A ce titre, il peut également être relevé que la charge de la preuve pèse sur la CPAM à laquelle il revient de produire les éléments permettant de démontrer qu’elle a instruit le dossier avec diligence.

Après avoir apprécié les difficultés financières du demandeur résultant du refus de la CPAM de reconnaître le caractère professionnel de son accident, le Tribunal judiciaire a donc condamné cette dernière à verser 1000 euros au demandeur.
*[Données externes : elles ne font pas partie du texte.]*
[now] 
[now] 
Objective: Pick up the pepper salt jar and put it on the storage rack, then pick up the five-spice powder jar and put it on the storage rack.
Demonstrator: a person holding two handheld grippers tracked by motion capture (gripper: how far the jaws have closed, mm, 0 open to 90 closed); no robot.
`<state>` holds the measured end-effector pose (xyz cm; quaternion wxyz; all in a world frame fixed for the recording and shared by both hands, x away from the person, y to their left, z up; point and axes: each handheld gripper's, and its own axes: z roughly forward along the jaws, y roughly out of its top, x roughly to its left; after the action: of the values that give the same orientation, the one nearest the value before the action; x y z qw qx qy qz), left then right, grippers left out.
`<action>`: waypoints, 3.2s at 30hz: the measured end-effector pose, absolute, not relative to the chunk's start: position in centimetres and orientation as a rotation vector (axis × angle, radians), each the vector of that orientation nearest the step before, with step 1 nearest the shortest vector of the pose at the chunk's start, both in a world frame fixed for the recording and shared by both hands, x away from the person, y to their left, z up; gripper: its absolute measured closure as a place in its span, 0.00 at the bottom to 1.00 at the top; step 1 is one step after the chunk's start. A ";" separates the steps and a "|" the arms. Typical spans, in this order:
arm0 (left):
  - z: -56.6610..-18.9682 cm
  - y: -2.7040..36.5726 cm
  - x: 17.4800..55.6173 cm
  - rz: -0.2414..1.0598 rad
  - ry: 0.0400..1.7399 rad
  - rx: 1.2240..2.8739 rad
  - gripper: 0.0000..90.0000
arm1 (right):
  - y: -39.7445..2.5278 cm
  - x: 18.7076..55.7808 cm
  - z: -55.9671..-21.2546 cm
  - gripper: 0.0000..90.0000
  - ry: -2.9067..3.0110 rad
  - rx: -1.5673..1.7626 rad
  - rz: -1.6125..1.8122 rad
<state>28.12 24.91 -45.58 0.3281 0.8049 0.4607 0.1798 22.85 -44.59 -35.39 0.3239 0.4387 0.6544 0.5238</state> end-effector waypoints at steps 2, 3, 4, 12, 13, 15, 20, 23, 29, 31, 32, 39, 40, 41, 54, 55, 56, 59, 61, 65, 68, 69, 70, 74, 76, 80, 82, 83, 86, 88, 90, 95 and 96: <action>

Par conséquent, il ne peut être que recommandé aux justiciables d’invoquer le cas échéant un préjudice financier et moral tiré du manque de diligence de la CPAM dans l’instruction de leur dossier afin d’une part, de contraindre cette dernière à respecter la présomption du caractère professionnel de l’accident survenu au temps et au lieu du travail, et d’autre part, de ne pas accorder aux réserves émises par l’employeur une force probatoire dont elles sont dépourvues.

Notes :

[1Cass, soc, 23 mai 2002, n° 00-14.154 ; Cass, soc, 19 juillet 2001, n° 99-21536 ; Cass, soc, 12 décembre 2002, n° 01-20516 ; Cass, soc, 12 octobre 2017, n° 16-22.481 ; Cass, 21 juin 2018, n° 17-15984.

[2Cass, 2ème civ, 7 mai 2015, n° 13-16463.

[3CA Toulouse, 4ème chambre section 3, 6 décembre 2019, n° 18/02792.

[4CA Rouen, Ch. urgence- sec sociale, 7 juillet 2015, n° 14/00430.

[5Cass 2ème civ., 11 oct. 2012, n° 11-18544 : déclarations du salarié corroborées par un témoin de l’accident, information le jour même de la société intérimaire et constatations médicales permettant de démontrer que l’assuré a été victime d’un accident survenu au temps et sur le lieu du travail.

[6Cass, 2ème civ, 12 février 2015, n° 13-28260 ; CA Toulouse, 4ème chambre section 3, 28 janvier 2020, n° 19/00511.

[7Cass, soc, 16 Février 1983, n° 81-12.261.

[8Cass, 2ème civ, 10 octobre 2013, n° 12-25782.

[9CA Paris, Pôle 6 - chambre 12, 26 janvier 2017, n° 15/08508.

[10CA Paris, Pôle 6 - chambre 12, 11 janvier 2018, n° 15/08509 ; CA Paris, Pôle 6 - chambre 12, 26 janvier 2017, n° 15/08508.

[11CA Nancy, Chambre sociale, 4 octobre 2017, n° 16/00921 ; similaire : CA Nancy, chambre sociale - 22ème sect, 21 décembre 2018, n° 17/01840.

[12CA Basse-Terre, 12 décembre 2016, n° 14/01992 : condamnation au versement de 7 000 euros.